WORK ORDER: A single number is the expected answer: the count of lines in the listing that hold the word "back".

DATA BELOW:
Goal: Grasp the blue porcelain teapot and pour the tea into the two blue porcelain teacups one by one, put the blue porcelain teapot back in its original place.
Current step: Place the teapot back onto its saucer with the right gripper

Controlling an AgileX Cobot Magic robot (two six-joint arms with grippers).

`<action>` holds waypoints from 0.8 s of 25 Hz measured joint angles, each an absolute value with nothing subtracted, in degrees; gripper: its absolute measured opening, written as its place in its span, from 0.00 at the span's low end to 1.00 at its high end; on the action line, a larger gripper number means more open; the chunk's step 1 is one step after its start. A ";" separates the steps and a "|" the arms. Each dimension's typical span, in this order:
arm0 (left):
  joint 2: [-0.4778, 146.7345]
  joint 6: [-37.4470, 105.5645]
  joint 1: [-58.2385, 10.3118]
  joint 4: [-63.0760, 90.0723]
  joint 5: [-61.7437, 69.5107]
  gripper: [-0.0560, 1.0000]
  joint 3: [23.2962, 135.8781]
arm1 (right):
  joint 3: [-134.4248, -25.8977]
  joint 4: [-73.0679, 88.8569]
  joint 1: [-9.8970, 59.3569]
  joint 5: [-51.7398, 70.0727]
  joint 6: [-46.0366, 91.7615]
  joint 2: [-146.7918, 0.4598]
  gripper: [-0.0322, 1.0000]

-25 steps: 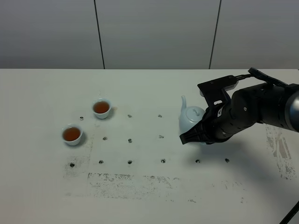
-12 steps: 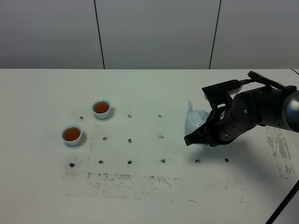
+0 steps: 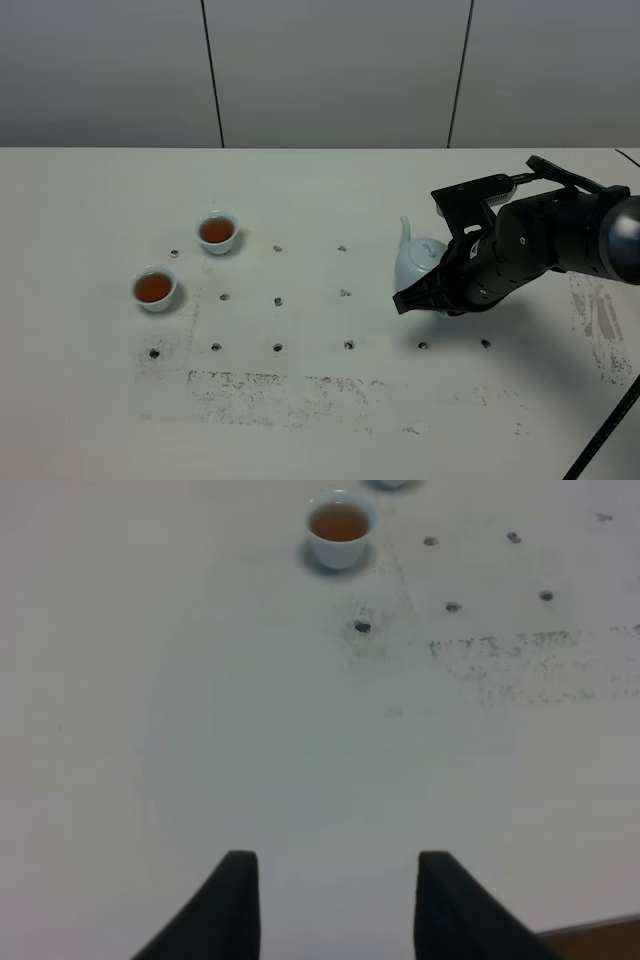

FINISHED EXERCISE: 2